▶ _Problem details_
No output is needed beyond the number of lines in the listing that contain the word "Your".

▼▼▼

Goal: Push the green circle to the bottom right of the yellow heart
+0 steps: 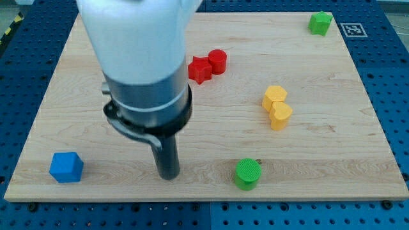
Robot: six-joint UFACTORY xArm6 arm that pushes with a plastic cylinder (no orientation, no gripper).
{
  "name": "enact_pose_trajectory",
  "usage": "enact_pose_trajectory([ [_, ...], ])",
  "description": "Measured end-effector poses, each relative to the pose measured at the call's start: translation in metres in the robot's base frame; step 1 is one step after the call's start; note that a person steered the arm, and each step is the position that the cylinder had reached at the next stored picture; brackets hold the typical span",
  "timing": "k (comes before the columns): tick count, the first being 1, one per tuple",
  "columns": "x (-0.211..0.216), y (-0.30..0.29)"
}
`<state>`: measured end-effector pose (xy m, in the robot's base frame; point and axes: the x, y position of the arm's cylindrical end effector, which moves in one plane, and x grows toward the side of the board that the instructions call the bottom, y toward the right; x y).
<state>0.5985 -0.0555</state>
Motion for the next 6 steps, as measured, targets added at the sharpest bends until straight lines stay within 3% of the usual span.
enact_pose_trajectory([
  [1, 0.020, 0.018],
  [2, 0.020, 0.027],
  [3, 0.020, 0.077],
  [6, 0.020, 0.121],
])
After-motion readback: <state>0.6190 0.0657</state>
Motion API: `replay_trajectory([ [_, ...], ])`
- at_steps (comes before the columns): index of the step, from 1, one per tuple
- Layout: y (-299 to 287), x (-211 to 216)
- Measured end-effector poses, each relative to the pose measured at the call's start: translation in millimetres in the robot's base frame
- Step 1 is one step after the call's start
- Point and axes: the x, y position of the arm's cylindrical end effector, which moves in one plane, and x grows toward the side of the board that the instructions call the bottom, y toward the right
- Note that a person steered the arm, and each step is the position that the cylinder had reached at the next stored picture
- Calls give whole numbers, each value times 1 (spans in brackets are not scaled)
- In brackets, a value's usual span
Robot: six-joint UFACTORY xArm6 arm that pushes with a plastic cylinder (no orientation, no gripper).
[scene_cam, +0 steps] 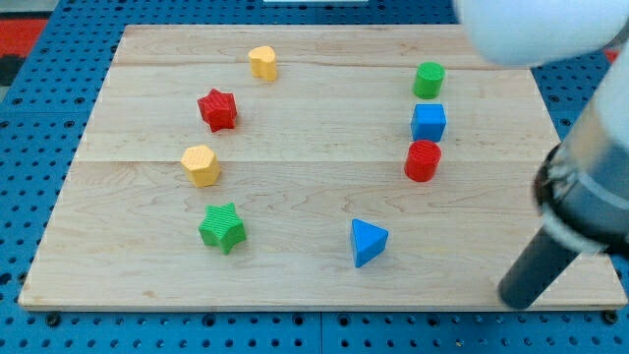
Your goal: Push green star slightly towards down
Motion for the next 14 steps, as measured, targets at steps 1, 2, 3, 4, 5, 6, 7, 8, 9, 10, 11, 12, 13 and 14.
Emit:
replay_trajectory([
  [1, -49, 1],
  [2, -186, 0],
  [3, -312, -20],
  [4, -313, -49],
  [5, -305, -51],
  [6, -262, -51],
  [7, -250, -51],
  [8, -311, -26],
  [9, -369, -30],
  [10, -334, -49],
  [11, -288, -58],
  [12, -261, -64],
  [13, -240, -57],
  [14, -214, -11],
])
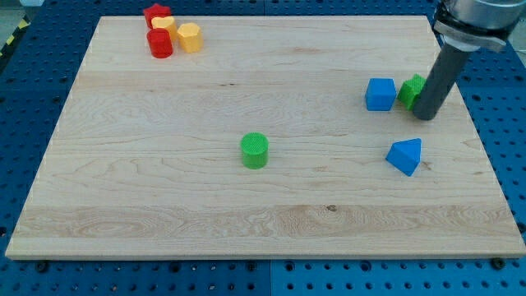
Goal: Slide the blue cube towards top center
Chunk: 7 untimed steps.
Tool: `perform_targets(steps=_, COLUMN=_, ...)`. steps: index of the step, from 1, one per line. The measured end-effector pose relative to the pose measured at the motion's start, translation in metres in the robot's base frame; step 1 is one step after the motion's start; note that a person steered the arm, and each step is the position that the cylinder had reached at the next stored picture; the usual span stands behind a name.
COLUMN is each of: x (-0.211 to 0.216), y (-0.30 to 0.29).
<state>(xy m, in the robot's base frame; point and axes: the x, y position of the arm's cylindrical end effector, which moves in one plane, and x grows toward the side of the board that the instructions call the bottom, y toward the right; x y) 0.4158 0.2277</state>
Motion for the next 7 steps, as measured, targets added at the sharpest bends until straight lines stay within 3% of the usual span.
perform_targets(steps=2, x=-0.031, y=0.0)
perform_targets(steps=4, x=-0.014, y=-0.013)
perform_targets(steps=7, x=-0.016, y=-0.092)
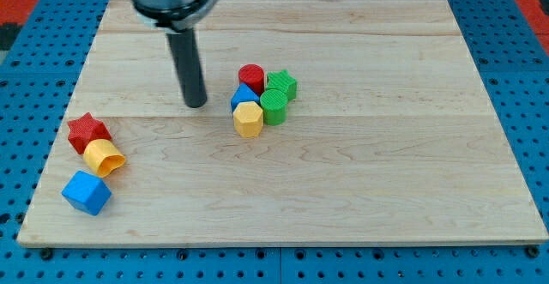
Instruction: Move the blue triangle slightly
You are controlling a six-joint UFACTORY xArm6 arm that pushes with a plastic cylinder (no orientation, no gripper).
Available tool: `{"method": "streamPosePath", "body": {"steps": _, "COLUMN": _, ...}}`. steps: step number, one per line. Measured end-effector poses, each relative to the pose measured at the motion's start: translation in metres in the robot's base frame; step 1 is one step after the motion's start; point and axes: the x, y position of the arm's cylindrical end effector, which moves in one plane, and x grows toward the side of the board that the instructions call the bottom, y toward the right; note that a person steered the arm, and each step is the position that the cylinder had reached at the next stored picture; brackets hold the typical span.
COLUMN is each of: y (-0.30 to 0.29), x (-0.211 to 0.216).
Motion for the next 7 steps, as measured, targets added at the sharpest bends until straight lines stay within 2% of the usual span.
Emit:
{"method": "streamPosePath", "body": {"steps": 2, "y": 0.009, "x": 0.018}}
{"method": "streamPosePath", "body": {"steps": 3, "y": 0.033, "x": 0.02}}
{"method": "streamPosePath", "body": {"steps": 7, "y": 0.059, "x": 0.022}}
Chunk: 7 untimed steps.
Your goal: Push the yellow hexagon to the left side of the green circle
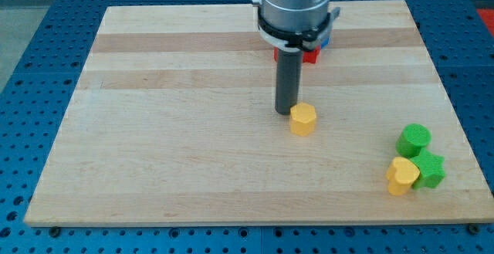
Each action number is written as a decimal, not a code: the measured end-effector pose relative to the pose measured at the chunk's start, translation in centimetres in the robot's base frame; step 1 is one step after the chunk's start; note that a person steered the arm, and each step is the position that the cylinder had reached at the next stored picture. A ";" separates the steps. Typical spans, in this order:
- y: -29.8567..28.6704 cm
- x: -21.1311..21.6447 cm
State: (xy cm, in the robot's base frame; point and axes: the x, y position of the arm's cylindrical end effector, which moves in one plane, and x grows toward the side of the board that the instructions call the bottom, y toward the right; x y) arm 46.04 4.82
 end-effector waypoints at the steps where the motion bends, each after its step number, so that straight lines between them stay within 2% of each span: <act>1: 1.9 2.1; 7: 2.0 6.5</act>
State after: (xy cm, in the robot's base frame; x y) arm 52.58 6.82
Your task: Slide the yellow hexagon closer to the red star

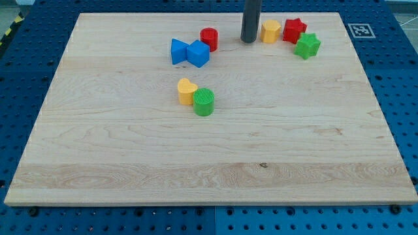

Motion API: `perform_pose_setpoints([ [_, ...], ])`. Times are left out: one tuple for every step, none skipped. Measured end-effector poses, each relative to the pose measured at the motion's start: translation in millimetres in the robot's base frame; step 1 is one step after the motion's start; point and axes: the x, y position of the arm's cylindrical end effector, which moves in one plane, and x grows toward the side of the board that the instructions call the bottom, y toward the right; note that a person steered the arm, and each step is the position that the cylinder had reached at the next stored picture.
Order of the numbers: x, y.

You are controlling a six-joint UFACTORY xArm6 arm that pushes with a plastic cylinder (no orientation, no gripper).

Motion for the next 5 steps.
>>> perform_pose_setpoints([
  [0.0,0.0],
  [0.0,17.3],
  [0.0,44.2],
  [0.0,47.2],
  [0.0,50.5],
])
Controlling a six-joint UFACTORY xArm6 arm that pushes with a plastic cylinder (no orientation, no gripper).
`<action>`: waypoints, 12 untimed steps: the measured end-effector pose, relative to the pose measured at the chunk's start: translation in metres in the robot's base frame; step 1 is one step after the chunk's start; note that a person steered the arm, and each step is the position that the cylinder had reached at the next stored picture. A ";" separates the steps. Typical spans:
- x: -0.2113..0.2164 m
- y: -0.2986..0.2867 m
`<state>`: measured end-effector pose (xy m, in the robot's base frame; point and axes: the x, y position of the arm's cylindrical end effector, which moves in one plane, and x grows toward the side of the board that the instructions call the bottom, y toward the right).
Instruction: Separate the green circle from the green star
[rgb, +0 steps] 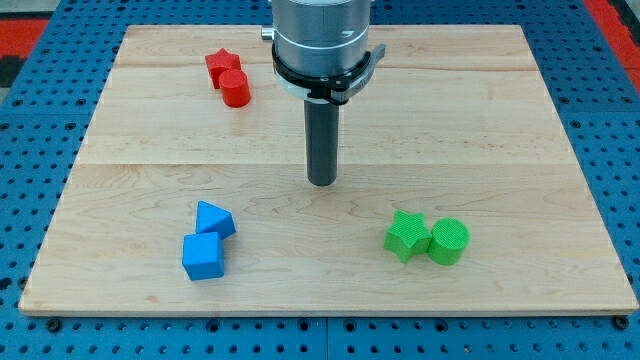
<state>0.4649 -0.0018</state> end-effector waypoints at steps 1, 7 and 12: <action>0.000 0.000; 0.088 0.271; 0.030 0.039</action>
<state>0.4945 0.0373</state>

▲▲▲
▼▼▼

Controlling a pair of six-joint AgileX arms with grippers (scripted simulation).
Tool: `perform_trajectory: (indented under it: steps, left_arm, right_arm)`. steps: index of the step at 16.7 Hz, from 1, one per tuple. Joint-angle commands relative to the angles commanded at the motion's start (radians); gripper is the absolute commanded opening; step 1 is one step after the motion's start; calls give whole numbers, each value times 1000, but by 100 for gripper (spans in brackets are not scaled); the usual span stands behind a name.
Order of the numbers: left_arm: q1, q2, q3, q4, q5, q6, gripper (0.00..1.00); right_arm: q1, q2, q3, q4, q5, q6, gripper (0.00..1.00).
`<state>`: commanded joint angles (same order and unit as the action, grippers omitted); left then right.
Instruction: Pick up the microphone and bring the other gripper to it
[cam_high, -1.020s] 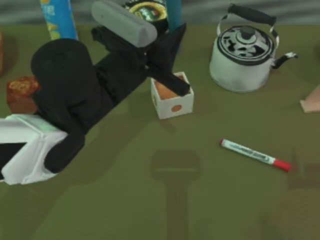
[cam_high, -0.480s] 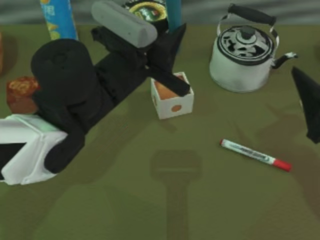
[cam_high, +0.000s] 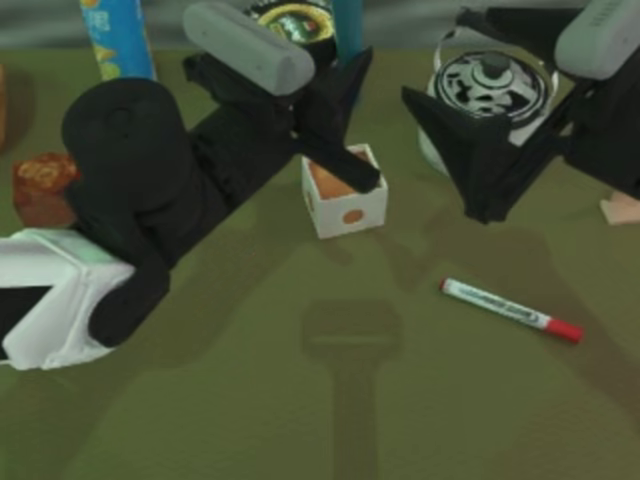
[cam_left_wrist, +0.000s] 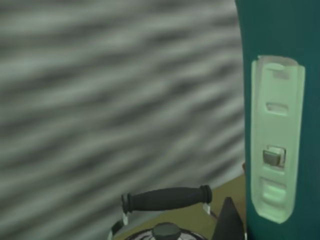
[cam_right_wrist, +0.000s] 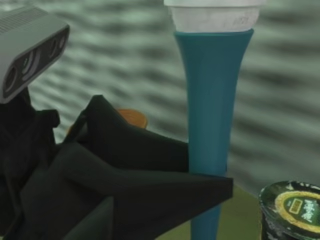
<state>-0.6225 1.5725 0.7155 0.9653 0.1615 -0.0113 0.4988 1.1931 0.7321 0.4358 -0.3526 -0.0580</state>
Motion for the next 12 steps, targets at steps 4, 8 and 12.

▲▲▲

▶ _Exercise answer_
3